:: EXERCISE MATERIAL
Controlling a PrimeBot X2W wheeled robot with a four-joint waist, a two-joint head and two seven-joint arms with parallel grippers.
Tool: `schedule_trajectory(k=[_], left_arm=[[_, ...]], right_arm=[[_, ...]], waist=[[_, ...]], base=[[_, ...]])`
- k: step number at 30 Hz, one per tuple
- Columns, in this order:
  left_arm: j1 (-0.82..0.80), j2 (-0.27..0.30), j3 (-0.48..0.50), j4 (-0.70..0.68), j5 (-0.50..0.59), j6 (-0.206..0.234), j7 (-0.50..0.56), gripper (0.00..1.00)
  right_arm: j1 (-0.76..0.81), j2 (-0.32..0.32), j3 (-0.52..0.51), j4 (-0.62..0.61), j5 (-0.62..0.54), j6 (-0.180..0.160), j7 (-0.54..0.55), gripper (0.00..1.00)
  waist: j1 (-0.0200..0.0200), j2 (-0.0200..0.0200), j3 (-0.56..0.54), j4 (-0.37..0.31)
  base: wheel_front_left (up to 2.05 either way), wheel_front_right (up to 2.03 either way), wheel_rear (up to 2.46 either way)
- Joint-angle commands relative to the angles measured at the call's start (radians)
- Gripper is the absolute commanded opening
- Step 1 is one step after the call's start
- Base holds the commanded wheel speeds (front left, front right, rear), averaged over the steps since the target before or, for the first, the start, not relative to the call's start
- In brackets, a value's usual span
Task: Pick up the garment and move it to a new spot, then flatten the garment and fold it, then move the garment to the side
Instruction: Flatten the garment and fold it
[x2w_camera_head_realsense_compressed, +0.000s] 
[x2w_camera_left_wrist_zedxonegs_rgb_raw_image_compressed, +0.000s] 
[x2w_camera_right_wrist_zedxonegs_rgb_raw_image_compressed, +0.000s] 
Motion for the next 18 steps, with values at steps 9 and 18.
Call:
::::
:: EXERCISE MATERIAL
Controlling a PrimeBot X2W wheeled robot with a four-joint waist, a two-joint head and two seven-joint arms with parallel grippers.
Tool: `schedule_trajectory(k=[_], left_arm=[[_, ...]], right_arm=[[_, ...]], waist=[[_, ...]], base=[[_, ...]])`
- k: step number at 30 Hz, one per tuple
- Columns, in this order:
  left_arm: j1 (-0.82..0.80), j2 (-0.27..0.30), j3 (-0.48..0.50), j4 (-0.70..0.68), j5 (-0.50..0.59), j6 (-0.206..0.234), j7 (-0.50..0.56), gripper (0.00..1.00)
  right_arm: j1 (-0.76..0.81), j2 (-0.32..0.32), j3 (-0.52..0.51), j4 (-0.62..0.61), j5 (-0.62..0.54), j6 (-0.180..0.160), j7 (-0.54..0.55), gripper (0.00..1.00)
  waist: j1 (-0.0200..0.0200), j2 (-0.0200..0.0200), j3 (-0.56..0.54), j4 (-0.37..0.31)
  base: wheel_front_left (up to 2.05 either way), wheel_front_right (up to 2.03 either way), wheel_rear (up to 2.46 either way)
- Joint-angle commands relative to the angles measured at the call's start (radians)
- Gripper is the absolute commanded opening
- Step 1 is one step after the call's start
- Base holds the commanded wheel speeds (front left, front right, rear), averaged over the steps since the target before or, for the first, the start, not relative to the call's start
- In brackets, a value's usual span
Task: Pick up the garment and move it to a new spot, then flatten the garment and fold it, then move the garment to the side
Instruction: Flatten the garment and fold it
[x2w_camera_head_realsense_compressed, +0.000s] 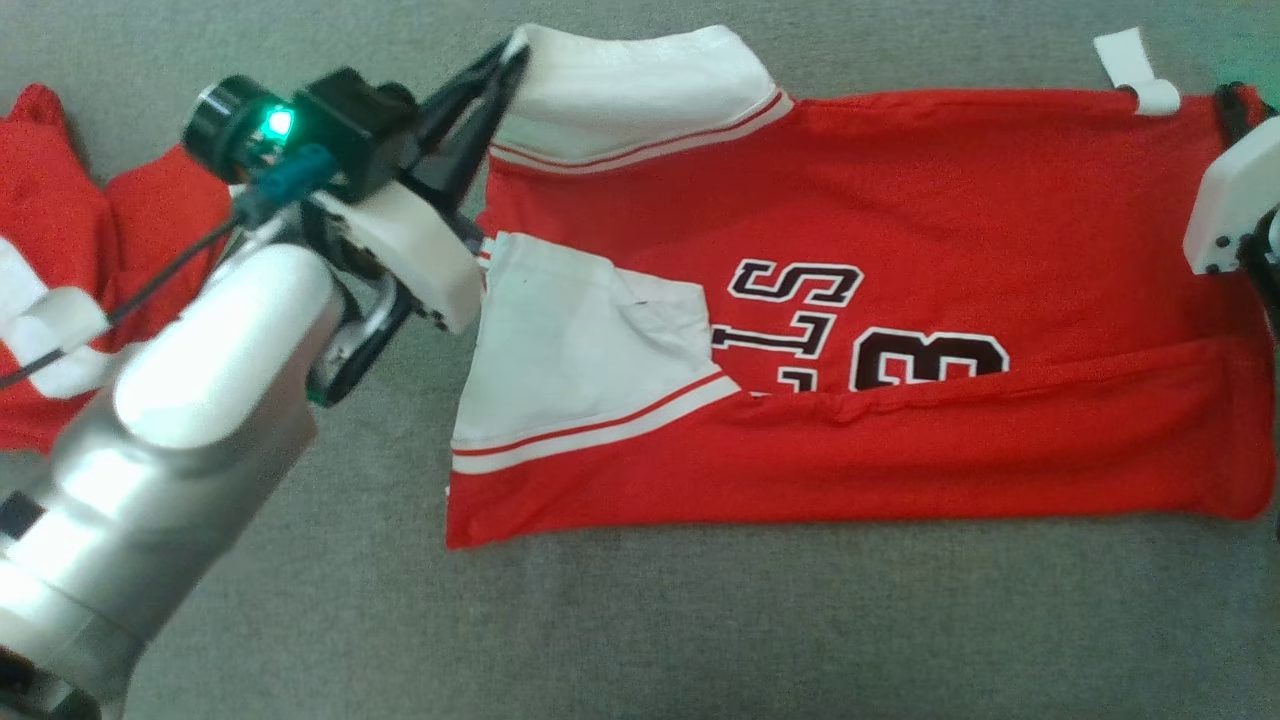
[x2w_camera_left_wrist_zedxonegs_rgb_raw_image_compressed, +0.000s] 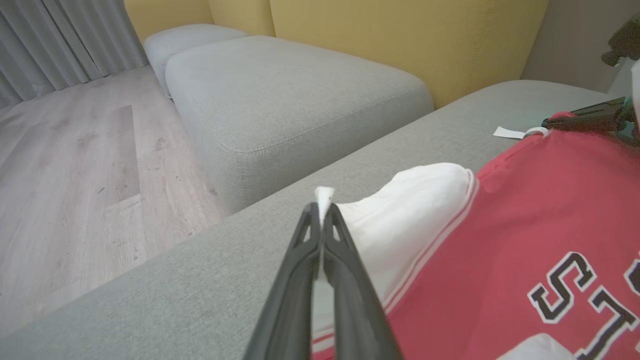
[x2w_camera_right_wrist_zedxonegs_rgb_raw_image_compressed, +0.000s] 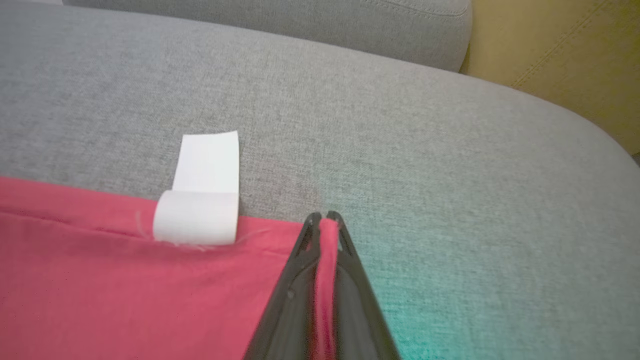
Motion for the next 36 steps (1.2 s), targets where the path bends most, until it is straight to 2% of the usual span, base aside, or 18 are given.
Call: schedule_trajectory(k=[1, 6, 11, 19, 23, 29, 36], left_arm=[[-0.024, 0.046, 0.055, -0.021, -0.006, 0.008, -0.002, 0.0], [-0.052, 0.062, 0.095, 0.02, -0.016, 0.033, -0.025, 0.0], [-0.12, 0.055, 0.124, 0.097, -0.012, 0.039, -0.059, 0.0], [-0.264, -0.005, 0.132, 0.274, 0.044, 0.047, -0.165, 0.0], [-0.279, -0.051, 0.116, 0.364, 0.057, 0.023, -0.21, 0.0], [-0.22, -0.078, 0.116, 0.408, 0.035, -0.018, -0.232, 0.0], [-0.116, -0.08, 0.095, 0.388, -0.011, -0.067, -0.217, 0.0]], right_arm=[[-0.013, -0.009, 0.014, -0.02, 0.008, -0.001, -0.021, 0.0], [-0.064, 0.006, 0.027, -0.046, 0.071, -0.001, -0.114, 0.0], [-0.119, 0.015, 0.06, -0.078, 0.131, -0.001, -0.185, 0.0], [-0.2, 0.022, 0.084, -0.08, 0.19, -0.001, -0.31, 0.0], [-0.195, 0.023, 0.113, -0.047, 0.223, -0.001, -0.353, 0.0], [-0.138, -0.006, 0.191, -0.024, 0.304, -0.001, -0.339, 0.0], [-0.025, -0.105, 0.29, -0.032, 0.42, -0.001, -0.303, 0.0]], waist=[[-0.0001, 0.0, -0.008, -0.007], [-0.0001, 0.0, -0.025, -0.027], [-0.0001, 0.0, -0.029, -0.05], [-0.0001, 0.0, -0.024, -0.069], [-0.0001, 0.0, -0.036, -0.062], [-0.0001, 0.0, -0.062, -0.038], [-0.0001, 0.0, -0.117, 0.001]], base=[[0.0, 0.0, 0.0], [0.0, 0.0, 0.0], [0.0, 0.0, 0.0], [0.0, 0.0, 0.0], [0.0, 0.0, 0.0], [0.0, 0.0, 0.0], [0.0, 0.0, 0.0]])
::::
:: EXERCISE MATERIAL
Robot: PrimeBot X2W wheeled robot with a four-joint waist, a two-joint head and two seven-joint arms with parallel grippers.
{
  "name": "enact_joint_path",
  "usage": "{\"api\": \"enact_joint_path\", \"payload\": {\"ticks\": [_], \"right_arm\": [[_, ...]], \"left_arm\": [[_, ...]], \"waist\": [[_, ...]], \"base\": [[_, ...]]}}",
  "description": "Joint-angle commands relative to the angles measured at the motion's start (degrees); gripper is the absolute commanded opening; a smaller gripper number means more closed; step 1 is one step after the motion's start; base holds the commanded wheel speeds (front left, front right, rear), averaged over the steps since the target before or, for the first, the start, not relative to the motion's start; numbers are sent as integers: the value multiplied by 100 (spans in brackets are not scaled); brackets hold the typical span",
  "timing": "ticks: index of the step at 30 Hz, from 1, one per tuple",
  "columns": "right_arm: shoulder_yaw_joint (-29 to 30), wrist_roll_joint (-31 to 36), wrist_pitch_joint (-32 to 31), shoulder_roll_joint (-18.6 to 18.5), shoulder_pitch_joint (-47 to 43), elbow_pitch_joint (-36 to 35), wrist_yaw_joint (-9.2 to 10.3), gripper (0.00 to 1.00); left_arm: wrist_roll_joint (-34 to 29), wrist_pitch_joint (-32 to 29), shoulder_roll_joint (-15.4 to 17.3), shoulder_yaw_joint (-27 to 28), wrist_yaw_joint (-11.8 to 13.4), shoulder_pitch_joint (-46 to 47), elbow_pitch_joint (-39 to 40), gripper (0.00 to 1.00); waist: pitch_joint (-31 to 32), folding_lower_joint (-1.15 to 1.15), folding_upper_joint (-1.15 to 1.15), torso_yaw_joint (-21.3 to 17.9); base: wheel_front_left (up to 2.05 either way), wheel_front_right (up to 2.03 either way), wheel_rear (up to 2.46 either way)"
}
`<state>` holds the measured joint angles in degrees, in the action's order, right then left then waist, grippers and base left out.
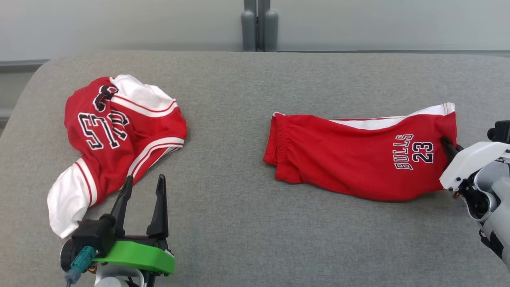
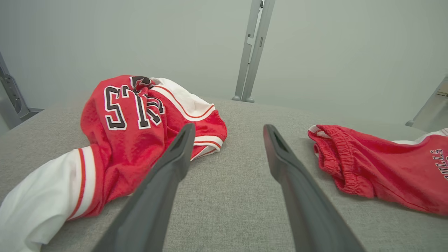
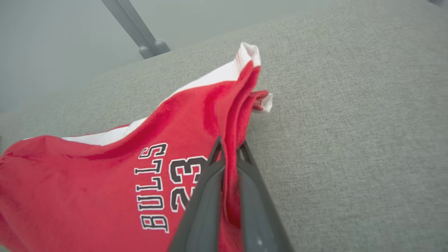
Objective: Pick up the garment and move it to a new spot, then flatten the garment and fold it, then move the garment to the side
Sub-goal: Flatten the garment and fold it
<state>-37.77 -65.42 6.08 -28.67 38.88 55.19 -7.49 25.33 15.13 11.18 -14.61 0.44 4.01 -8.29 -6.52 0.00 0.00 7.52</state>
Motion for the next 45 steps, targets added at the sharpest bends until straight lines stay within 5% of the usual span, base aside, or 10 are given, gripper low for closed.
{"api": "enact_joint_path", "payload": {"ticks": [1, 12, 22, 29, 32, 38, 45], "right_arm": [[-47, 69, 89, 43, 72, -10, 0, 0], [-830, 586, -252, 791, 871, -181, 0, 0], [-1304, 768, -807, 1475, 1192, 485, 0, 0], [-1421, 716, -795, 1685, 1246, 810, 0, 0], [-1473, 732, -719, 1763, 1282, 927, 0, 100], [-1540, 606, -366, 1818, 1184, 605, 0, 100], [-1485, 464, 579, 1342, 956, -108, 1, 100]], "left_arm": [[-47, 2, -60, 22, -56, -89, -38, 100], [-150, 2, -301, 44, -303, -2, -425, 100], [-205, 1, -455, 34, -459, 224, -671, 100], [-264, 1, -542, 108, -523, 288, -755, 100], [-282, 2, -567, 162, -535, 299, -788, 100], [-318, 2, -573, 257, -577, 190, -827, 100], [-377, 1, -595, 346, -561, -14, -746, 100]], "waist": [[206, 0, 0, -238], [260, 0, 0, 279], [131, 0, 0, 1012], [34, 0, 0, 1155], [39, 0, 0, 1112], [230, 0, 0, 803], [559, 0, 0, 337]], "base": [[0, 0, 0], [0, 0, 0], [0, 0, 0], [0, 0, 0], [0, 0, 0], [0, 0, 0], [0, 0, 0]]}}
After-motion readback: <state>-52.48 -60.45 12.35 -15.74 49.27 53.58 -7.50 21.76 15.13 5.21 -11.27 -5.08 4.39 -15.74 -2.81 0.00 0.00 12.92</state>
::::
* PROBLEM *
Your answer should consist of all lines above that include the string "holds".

* TASK SOLUTION *
- Base holds the commanded wheel speeds (front left, front right, rear), averaged over the steps since the target before or, for the first, the start, not relative to the call's start
- Base holds the commanded wheel speeds (front left, front right, rear), averaged over the steps since the target before or, for the first, the start, not relative to the call's start
  "description": "Joint-angle commands relative to the angles measured at the motion's start (degrees); gripper is the absolute commanded opening; a smaller gripper number means more closed; step 1 is one step after the motion's start; base holds the commanded wheel speeds (front left, front right, rear), averaged over the steps since the target before or, for the first, the start, not relative to the motion's start; numbers are sent as integers: the value multiplied by 100 (spans in brackets are not scaled); brackets hold the typical span",
`<state>` holds the measured joint angles in degrees, in the action's order, right then left then waist, grippers and base left out.

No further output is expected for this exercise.